その後に浅葱と葦葉がぞろぞろと続いて来る。
「悠ー。愛しの妹が来たぞー」
そう言って翠がお見舞い品の入った紙袋をテーブルの上に置く。
「まさかほんとに撃たれるなんてね。まぁ、心臓じゃなかっただけ幸運だったけど」
あの日、悠が気を失った後、浅葱の通報により駆けつけた救急隊によって悠はすぐに病院へ搬送され、緊急手術が行われたが、結局、手術は成功し、ものの2時間で目を覚ました。
そして、浅葱達についていた男は、浅葱が悠のところへ向かっている間に、葦葉によって倒されたらしい。
悠は照れ笑いをしながら、
「いやー、心配をおかけしました。でも全治2ヶ月らしいからすぐに復活するよ」
とフォローになっていない言い訳をした。
翠は呆れたように苦笑したが、その目は明らかに安堵を語っている。
3人が持ってきてくれた見舞いの品を食べたり、談笑したところで、面会の終了時刻が迫ってきた。
看護師が病室を訪ねてきた頃に、じゃあそろそろ、と葦葉が腰を上げたので、悠も居住まいを正す。
「忙しいのにありがとうございました。
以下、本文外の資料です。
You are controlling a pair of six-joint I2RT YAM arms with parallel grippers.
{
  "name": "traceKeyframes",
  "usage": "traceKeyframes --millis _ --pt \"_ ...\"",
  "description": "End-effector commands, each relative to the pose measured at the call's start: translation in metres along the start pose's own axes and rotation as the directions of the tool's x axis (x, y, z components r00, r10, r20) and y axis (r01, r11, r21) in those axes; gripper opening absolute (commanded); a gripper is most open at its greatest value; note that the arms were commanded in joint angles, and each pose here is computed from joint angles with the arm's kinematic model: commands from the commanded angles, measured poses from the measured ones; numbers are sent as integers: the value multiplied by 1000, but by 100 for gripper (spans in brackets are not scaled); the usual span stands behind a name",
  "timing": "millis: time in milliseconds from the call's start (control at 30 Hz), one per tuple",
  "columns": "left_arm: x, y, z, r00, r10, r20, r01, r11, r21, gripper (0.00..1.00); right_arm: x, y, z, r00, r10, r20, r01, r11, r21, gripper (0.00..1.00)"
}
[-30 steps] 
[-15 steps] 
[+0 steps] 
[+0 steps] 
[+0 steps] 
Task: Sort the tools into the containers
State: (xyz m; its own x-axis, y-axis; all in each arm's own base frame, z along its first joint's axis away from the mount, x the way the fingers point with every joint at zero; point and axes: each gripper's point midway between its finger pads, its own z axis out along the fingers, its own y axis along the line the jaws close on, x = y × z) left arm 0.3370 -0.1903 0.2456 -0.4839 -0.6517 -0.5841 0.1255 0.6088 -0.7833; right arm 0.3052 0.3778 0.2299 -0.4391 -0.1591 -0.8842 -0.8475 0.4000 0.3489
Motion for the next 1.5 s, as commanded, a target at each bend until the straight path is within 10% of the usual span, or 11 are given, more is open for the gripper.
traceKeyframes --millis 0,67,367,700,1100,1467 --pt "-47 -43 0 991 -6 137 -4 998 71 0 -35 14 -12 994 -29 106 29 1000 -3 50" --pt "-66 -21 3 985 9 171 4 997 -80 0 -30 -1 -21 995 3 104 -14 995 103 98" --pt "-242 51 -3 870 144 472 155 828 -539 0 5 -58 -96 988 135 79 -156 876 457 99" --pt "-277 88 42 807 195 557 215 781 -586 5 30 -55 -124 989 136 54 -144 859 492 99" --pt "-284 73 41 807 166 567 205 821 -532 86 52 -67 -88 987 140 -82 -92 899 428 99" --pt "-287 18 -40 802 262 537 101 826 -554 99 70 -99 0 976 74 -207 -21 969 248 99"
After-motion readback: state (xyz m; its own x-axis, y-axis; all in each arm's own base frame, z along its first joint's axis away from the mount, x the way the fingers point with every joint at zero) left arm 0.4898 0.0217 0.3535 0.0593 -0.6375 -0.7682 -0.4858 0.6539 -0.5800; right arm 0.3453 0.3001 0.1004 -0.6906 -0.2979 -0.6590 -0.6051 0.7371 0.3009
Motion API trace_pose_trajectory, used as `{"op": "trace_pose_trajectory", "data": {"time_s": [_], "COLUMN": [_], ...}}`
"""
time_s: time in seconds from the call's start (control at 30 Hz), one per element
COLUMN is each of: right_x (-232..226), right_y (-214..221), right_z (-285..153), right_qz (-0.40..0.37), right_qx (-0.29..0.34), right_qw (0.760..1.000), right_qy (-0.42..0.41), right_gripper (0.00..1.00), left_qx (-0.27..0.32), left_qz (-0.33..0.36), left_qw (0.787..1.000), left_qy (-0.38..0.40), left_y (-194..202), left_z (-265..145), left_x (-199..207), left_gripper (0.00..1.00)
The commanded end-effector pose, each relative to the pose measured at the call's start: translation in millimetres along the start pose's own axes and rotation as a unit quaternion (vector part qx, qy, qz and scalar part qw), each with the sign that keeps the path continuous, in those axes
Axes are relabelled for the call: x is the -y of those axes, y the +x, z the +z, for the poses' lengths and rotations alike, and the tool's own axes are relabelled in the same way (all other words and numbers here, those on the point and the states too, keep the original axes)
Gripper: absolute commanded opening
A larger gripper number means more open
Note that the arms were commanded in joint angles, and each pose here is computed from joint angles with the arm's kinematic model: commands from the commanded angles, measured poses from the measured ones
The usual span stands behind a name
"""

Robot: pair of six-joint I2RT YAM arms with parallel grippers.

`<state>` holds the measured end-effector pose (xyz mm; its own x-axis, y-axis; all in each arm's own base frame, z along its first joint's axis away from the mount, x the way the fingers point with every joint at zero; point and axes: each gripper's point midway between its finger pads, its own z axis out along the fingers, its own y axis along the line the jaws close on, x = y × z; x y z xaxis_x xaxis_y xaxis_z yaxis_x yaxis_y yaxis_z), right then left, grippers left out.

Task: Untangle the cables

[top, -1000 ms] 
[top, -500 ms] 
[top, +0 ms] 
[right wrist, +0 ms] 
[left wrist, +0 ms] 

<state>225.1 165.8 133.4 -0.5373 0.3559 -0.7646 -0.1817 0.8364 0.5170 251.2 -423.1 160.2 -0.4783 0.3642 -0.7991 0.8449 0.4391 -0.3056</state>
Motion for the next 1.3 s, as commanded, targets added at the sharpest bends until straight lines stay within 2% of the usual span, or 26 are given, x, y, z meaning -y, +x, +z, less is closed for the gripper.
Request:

早く治します」
葦葉に向かって言ったはずの言葉には、パイプ椅子を折り畳んでいた浅葱が反応した。
「そうだな。回復力を上げることも戦闘員として大事なことだ。後、今回はたまたま良かったものの、今後の護衛対象への扱いについては退院後よく話す必要がありそうだな」
ひぇ…と喉の奥で悲鳴をあげる。
浅葱の顔はもはやお説教モードだ。
見かねた葦葉がすっと2人の間に入り込む。
「まぁ、それは今度のお楽しみということで。とりあえず山吹は3ヶ月後の合宿に向けて早急にリハビリを頑張った方がいいんじゃない?」
助かったと思ったのも束の間。予想もしなかった言葉に今度は驚く。
「え、合宿?」
「あれ、知らねーの?うちは一年に一回強化合宿があるんよ。大変だけど、宿は温泉付きの豪華な場所で飯も上手いよ」
「学校の運動部みたいですね…って温泉付き?」
「そう。露天風呂あるよ」
いや、そこじゃない、と思わずツッコミたくなる。これは悠にとって大問題だ。
「こ、混浴とかじゃないですよね?」
「え、何。山吹もしかしてそういう趣味あんの」
「いやっ、ちが…」
温泉で混浴ではないということは勿論男女で分かれているわけで、それだと男という設定で過ごしている悠は…
全てを知っている翠がぷっ、と吹き出す。
睨むと目を逸らされた。
くそ、笑いやがって、と我が妹を忌々しく思うがそれどころではない。
このままでは今までの努力が全て水の泡になってしまう。
あぁぁぁ、どうしよ─────!
この時、悠は初めて入社したことを後悔した。